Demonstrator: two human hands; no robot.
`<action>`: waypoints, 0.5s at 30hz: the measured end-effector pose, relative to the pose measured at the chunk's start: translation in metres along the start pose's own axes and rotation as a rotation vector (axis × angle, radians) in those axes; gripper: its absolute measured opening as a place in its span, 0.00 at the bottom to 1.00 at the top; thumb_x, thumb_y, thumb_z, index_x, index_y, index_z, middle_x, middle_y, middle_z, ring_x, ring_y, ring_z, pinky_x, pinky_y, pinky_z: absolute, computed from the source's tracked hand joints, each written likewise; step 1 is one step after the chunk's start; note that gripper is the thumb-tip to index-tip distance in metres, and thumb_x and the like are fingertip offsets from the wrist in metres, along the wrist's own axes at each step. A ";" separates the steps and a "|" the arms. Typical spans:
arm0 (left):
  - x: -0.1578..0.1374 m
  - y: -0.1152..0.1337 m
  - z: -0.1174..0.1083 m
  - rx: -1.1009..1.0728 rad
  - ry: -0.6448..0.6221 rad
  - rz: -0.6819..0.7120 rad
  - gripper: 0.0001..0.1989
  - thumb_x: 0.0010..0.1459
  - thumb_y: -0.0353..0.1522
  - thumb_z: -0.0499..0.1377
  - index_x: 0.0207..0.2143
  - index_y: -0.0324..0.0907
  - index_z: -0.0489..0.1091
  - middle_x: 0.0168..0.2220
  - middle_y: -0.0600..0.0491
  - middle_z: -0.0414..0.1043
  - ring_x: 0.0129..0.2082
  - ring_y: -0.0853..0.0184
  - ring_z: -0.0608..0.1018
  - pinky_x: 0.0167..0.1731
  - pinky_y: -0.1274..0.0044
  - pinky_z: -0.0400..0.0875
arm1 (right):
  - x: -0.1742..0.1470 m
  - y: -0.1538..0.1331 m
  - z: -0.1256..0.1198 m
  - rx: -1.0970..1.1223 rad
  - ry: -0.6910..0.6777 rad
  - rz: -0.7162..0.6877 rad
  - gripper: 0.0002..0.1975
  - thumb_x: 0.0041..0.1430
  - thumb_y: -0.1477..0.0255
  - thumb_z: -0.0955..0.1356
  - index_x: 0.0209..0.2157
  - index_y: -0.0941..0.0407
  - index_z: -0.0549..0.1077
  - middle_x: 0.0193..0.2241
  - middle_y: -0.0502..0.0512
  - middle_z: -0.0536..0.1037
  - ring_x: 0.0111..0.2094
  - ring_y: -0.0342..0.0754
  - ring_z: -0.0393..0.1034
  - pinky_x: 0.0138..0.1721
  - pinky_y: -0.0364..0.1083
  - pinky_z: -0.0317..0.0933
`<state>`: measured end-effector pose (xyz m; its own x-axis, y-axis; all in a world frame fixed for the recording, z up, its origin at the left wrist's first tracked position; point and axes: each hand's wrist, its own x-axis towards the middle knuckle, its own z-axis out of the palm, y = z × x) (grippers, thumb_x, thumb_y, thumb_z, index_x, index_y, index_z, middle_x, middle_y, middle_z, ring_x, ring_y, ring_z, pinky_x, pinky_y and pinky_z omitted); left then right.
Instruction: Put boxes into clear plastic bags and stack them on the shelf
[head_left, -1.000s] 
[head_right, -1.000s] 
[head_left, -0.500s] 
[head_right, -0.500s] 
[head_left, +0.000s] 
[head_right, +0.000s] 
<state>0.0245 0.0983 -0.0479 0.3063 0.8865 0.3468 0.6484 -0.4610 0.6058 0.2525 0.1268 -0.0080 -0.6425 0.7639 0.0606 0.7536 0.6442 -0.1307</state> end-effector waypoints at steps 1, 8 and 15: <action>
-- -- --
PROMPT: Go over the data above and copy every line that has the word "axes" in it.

RESULT:
`<action>`: waypoints, 0.5s at 30hz: the measured end-effector pose, relative to the pose measured at the chunk's start: translation in metres along the start pose's own axes and rotation as a rotation vector (axis × angle, radians) in those axes; gripper: its absolute measured opening as a place in its span, 0.00 at the bottom to 1.00 at the top; thumb_x, thumb_y, thumb_z, index_x, index_y, index_z, middle_x, middle_y, middle_z, ring_x, ring_y, ring_z, pinky_x, pinky_y, pinky_z: absolute, computed from the source's tracked hand joints, each written likewise; step 1 is one step after the chunk's start; note that gripper is the thumb-tip to index-tip distance in metres, and thumb_x and the like are fingertip offsets from the wrist in metres, along the wrist's own axes at each step. A ";" separates the steps and a "|" the arms. Typical spans:
`<state>`: measured end-effector pose (xyz m; its own x-axis, y-axis; all in a world frame fixed for the recording, z up, its origin at the left wrist's first tracked position; point and axes: each hand's wrist, its own x-axis towards the middle knuckle, its own z-axis out of the palm, y = z × x) (grippers, thumb_x, thumb_y, thumb_z, index_x, index_y, index_z, middle_x, middle_y, middle_z, ring_x, ring_y, ring_z, pinky_x, pinky_y and pinky_z omitted); left then right.

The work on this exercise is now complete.